◆ EXERCISE BRIEF ◆
When a line in the material contains the word "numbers", copy it.
★ ★ ★
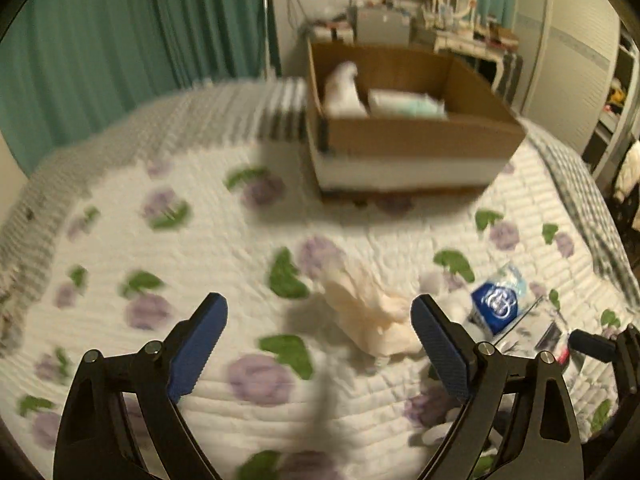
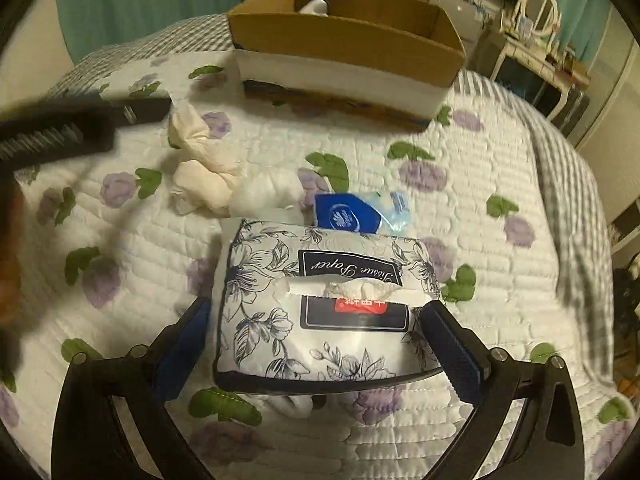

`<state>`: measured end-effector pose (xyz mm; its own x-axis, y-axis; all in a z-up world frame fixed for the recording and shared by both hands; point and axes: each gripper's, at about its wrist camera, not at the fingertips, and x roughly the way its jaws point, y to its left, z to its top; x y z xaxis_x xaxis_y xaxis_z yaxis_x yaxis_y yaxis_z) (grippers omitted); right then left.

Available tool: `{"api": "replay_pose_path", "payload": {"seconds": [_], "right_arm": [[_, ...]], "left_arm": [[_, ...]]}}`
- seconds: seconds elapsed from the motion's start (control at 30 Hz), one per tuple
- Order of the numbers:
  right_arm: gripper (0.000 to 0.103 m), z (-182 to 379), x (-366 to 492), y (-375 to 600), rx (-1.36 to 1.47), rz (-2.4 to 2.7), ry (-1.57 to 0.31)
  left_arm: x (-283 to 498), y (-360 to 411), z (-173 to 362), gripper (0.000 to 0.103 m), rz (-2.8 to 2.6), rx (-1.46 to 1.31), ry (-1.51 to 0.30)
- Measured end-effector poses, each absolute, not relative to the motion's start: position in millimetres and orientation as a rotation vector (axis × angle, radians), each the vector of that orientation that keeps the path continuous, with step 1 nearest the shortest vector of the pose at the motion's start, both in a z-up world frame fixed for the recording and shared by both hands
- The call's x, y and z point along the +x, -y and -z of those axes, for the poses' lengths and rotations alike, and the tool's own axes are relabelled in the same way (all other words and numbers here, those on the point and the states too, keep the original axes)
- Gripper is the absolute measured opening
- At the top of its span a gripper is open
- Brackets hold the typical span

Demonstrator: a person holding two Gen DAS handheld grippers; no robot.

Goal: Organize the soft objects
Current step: 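Grasp the cream lace fabric with the left tool while the right tool grasps the floral tissue pack, then lift the lace fabric and tissue pack and carry both into the box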

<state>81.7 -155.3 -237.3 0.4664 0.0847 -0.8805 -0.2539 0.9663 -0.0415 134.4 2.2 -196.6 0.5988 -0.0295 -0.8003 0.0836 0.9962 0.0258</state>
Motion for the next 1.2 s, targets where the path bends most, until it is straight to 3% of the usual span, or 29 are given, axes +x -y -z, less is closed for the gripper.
{"api": "replay_pose_path", "payload": {"seconds": [0.17, 0.37, 0.4, 0.43, 0.6, 0.67, 1.2], "right_arm": [[0.092, 240.2, 92.3, 169.9, -0.113, -0.251, -1.088], [0.072, 236.3, 90.1, 171.1, -0.119, -0.299, -1.081], [0.068, 235.7, 88.5, 170.7, -0.116, -0.304, -1.079], [0.065, 234.7, 87.7, 171.4, -0.109, -0.309, -1.076], [0.058, 230.6, 81.7, 169.6, -0.095, -0.311, -1.056], [0.056, 228.6, 80.1, 168.4, -0.093, -0.307, -1.049], [0.048, 199.1, 48.2, 172.7, -0.075, -0.238, -0.949]], "left_arm": [[146.6, 12.7, 221.7, 0.089, 0.087, 0.051, -0.995], [156.9, 24.3, 242.5, 0.086, 0.097, 0.087, -1.042], [157.6, 25.7, 246.6, 0.069, 0.095, 0.095, -1.058], [158.3, 27.5, 252.2, 0.06, 0.096, 0.105, -1.082], [149.2, 29.2, 251.3, 0.023, 0.098, 0.131, -1.063], [144.1, 23.4, 246.4, 0.015, 0.098, 0.106, -1.055], [79.1, -5.1, 182.4, 0.013, 0.099, 0.027, -0.924]]}}
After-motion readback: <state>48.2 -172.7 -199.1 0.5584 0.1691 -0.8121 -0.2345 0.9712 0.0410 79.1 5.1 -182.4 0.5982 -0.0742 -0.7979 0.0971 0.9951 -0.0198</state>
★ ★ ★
◆ TASK ANSWER ◆
- Order of the numbers:
- The call's x, y and z point along the +x, -y and -z of those axes, for the poses' lengths and rotations alike, and the tool's own axes are relabelled in the same way (all other words and numbers here, those on the point and the states too, keep the original axes)

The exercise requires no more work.